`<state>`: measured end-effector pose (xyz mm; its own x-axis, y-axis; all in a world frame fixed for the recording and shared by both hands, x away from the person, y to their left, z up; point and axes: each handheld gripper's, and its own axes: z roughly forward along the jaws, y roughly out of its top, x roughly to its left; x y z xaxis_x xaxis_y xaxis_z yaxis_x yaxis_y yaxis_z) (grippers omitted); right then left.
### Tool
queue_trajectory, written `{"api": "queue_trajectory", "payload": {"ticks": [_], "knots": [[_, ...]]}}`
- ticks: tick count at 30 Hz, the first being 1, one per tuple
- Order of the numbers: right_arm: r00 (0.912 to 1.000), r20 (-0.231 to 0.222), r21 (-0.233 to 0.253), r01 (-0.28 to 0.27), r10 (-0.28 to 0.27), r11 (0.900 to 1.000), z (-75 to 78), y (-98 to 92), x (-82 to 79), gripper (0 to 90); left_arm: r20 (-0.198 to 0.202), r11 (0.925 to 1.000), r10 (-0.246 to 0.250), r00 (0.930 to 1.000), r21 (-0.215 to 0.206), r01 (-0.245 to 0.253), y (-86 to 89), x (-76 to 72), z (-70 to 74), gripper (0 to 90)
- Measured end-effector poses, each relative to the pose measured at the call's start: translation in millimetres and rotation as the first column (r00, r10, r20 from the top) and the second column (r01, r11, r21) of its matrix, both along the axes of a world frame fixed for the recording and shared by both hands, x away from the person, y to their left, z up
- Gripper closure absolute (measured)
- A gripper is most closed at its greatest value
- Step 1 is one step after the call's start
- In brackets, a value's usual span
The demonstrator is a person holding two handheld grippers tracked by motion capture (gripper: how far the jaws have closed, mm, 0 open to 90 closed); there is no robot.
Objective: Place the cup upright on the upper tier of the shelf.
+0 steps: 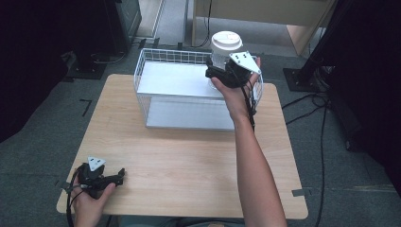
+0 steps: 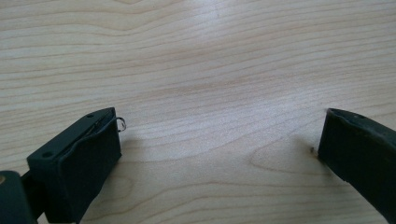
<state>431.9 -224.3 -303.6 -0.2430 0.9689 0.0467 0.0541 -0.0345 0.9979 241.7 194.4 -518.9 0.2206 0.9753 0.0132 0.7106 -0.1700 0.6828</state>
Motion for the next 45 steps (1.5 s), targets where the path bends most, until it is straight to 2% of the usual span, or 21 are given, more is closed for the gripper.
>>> {"api": "queue_trajectory", "payload": {"ticks": [1, 4, 11, 13, 19, 31, 39, 45], "knots": [[0.9998, -0.002, -0.009, 0.018, -0.018, 1.000, -0.4, 0.5, 0.0, 0.0, 0.000, 1.0000, 0.000, 1.0000, 0.000, 0.000, 0.0, 0.0, 0.0, 0.0], [0.9995, -0.016, -0.017, 0.027, -0.027, 0.999, -1.5, -1.0, -1.0, 0.0, 0.000, 1.0000, 0.000, 1.0000, 0.000, 0.000, 0.0, 0.0, 0.0, 0.0], [0.9997, -0.025, 0.000, -0.002, 0.002, 1.000, -0.9, -8.4, -9.1, 0.0, 0.000, 1.0000, 0.000, 1.0000, 0.000, 0.000, 0.0, 0.0, 0.0, 0.0], [0.9998, -0.018, -0.011, -0.002, 0.001, 1.000, -0.1, -9.9, -12.5, 0.0, 0.000, 1.0000, 0.000, 1.0000, 0.000, 0.000, 0.0, 0.0, 0.0, 0.0], [0.9994, 0.021, 0.005, -0.027, 0.027, 1.000, 1.4, -16.9, -26.0, 0.0, 0.000, 1.0000, 0.000, 1.0000, 0.000, 0.000, 0.0, 0.0, 0.0, 0.0], [0.9984, 0.023, -0.008, -0.052, 0.052, 0.999, -12.8, -28.7, -47.1, 0.0, 0.000, 1.0000, 0.000, 1.0000, 0.000, 0.000, 0.0, 0.0, 0.0, 0.0], [0.9955, 0.046, -0.007, -0.083, 0.083, 0.997, -18.0, -36.5, -66.8, 0.0, 0.004, 1.0000, 0.007, 1.0000, -0.004, -0.007, -1.4, 0.8, -0.3, 0.0], [0.9940, 0.037, -0.015, -0.103, 0.103, 0.995, -31.6, -39.4, -79.6, 0.0, 0.002, 1.0000, 0.005, 1.0000, -0.002, -0.005, -1.3, 0.8, -0.2, 0.0]]}}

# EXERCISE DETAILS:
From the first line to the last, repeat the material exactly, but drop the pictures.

# RESPONSE TO THE TASK:
`<state>`: measured end-effector pose (xyz mm; its own x-axis, y-axis; all in a world frame fixed for the recording and shared by both hands, x away from the person, y to their left, z up; point and axes: each handheld gripper's, and its own axes: z roughly forward along the jaws, y roughly out of its top, x roughly to its left; x y z xaxis_x xaxis_y xaxis_z yaxis_x yaxis_y yaxis_z) (grippers omitted); right then left.
### Tool
queue_trajectory, written `{"api": "queue_trajectory", "payload": {"ticks": [_], "knots": [[_, ...]]}}`
- ticks: tick count at 30 Hz, the first being 1, one per tuple
- Order of the numbers: right_arm: r00 (0.912 to 1.000), r20 (-0.231 to 0.222), r21 (-0.233 to 0.253), r01 (-0.28 to 0.27), r10 (-0.28 to 0.27), r11 (0.900 to 1.000), z (-75 to 78), y (-98 to 92), x (-82 to 79), gripper (0 to 90); left_arm: r20 (-0.198 to 0.202), r11 (0.925 to 1.000), r10 (-0.246 to 0.250), r00 (0.930 to 1.000), r21 (-0.215 to 0.206), r01 (-0.245 to 0.253), y (-86 to 89), x (-76 to 72), z (-70 to 74), gripper (0 to 90)
- Measured end-effector poses, each relative to the pose measured at the call's start: translation in millimetres and rotation as the first column (r00, r10, r20 from the top) and the second column (r01, r11, r21) of its matrix, both along the axes of a world frame fixed for the recording and shared by both hands, x away from the person, y to their left, z up
- Gripper closure absolute (measured)
- A gripper is most closed at its greatest value
- Step 1 is one step after the call's start
- In brackets, a value's usual span
The demonstrator is a person holding two handheld grippers tracked by motion capture (gripper: how far the jaws have closed, mm, 0 open to 90 closed); there is no robot.
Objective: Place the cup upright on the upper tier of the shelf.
+0 steps: 
+0 steps: 
<state>431.9 -224.3 -303.6 -0.2430 0.9689 0.0467 0.0541 -0.0345 0.9979 241.7 194.4 -518.9 0.2206 0.9753 0.0132 0.7106 -0.1700 0.6828</state>
Motion for the next 45 steps (1.5 s), targets where the path bends most, until it is straight to 2% of the usual span, or 21 are given, more is closed for the gripper.
>>> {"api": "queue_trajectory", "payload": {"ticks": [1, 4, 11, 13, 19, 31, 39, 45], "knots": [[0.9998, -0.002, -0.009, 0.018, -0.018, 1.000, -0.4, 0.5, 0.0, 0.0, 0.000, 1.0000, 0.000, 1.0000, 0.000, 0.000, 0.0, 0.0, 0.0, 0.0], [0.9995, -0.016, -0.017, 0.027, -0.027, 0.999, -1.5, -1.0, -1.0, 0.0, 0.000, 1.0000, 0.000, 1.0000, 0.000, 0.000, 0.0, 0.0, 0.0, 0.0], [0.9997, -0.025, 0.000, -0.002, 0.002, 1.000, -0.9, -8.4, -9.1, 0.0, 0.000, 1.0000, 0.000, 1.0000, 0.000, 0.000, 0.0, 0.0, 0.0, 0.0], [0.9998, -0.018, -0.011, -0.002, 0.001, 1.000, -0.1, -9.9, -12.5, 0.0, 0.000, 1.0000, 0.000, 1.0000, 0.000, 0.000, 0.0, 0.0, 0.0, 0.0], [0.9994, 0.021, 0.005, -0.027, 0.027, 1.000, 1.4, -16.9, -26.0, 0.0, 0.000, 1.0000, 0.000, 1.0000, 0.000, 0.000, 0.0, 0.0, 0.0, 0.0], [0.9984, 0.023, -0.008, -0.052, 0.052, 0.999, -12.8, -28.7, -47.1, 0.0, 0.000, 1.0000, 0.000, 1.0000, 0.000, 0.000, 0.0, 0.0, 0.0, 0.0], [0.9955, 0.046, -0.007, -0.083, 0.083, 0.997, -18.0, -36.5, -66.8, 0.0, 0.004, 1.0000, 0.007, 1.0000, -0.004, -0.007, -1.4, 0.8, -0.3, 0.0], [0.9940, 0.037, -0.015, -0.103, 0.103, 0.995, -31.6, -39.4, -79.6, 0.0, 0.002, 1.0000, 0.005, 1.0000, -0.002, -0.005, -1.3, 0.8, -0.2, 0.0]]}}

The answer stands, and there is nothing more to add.